HALLANDALE BEACH

Hallandale mom accused in toddler’s death released to give birth

 
 
Brittney Sierra, pictured, who has been in jail since January when her young son was found buried in the backyard of her formal rental home, was  released on  Monday, Sept. 23, 2013,  to give birth to her fourth child in the home of a woman she doesn't know.
Brittney Sierra, pictured, who has been in jail since January when her young son was found buried in the backyard of her formal rental home, was released on Monday, Sept. 23, 2013, to give birth to her fourth child in the home of a woman she doesn't know.
Broward Sheriff's Office

cteproff@MiamiHerald.com

Brittney Sierra, jailed since January after her infant son was found buried in the backyard of her home, was released Monday to give birth to her fourth child in the home of a woman she doesn’t know.

The woman, Yolande Georges, said she was asked by Sierra’s mother Renee Menendez to take in her daughter, but apparently did not know that Sierra was pregnant or the reason she was behind bars.

“I was very sensitive for her,” Georges said in Creole during a telephone interview Monday. “I saw her mother and she was crying, crying. She said her daughter was in jail and did not have a place to stay when they let her out.”

After prosecutors reduced Sierra’s charges Monday from two counts of second degree felony neglect to two counts of third-degree child neglect, punishable by up to 10 years in jail - Broward Judge Matthew Destry agreed to release Sierra, 22, into Georges custody.

Hours after the court hearing, Georges had a change of heart.

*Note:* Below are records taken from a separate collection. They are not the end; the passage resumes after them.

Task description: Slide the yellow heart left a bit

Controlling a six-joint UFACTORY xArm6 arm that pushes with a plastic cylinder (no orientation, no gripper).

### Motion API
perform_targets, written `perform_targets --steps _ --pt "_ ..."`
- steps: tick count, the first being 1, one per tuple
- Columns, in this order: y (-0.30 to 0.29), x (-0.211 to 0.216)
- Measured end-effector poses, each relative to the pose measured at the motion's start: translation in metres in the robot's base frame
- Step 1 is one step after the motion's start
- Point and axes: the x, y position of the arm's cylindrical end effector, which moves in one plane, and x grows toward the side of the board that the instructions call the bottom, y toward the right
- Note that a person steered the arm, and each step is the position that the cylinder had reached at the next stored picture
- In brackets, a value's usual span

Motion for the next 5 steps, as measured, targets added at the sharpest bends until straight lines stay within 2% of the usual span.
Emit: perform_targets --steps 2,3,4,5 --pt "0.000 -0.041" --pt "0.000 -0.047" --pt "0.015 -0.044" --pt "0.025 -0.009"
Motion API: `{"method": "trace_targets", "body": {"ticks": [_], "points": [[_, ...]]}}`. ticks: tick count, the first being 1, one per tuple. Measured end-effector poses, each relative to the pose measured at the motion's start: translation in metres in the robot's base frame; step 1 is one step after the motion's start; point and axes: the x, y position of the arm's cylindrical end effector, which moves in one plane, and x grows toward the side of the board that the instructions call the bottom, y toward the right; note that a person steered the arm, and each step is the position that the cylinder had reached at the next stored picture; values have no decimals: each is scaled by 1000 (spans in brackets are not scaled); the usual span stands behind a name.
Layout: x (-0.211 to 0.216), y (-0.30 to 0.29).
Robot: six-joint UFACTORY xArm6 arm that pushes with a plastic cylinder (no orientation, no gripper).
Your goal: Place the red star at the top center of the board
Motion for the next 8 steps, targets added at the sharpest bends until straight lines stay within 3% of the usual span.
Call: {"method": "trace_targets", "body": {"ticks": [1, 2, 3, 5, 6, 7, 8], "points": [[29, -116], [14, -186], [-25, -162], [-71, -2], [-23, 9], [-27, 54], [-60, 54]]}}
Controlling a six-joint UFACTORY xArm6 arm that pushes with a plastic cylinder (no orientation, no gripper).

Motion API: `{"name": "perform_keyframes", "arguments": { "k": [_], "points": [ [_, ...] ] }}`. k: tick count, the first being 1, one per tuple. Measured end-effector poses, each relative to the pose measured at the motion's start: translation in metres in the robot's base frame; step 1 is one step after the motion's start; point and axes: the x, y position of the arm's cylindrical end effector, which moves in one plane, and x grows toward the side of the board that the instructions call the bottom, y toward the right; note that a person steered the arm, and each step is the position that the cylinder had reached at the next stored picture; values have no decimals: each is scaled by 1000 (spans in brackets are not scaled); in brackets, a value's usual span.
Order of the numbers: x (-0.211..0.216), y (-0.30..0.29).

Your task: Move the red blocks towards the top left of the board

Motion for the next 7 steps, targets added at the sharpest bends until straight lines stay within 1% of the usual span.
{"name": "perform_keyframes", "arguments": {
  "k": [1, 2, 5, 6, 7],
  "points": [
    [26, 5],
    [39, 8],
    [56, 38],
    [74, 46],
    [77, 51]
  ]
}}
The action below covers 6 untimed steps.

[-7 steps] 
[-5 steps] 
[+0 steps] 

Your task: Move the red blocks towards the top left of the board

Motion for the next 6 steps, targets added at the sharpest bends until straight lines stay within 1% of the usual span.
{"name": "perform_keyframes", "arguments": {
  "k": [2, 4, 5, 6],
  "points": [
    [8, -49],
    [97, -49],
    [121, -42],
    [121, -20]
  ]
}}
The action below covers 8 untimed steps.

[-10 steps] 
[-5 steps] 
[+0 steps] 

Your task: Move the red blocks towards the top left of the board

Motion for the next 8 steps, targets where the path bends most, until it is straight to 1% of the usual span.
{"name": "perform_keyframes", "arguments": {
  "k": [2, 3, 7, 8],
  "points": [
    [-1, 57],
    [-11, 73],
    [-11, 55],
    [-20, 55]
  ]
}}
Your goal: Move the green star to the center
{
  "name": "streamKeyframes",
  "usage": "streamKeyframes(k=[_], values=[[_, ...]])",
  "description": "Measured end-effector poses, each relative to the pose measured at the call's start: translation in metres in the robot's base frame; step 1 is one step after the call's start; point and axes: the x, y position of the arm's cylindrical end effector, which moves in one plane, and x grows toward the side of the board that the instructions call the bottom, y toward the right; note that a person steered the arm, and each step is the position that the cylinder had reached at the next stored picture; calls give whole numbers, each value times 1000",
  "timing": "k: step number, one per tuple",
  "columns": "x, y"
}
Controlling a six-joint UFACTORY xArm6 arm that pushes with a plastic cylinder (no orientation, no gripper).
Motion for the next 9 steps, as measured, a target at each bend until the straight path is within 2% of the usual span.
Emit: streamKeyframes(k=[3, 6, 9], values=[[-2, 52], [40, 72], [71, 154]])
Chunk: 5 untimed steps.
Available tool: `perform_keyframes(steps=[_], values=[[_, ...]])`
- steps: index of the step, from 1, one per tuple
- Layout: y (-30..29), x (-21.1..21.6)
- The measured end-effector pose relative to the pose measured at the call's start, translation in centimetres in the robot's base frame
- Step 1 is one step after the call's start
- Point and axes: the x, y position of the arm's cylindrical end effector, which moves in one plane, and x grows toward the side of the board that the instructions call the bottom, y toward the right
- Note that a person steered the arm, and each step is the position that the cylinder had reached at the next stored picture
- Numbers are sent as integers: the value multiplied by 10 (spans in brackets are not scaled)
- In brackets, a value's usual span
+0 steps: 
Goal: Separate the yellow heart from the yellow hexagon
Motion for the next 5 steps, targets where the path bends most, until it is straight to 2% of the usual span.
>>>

Sierra, who is nine months pregnant and has been jailed since Jan. 10 when Hallandale Beach police learned that her 2-1/2-year-old son Dontrell Melvin, had been missing for 18 months. Dontrell’s father Calvin Melvin remains in jail facing two child neglect charges and three felony charges of lying to police.

Both Sierra and Melvin led police to dig up the backyard of their former rental home at 106 NW First Ave. in Hallandale Beach. Police found tiny bones buried in a shallow grave.

A Texas lab later confirmed they were Dontrell’s.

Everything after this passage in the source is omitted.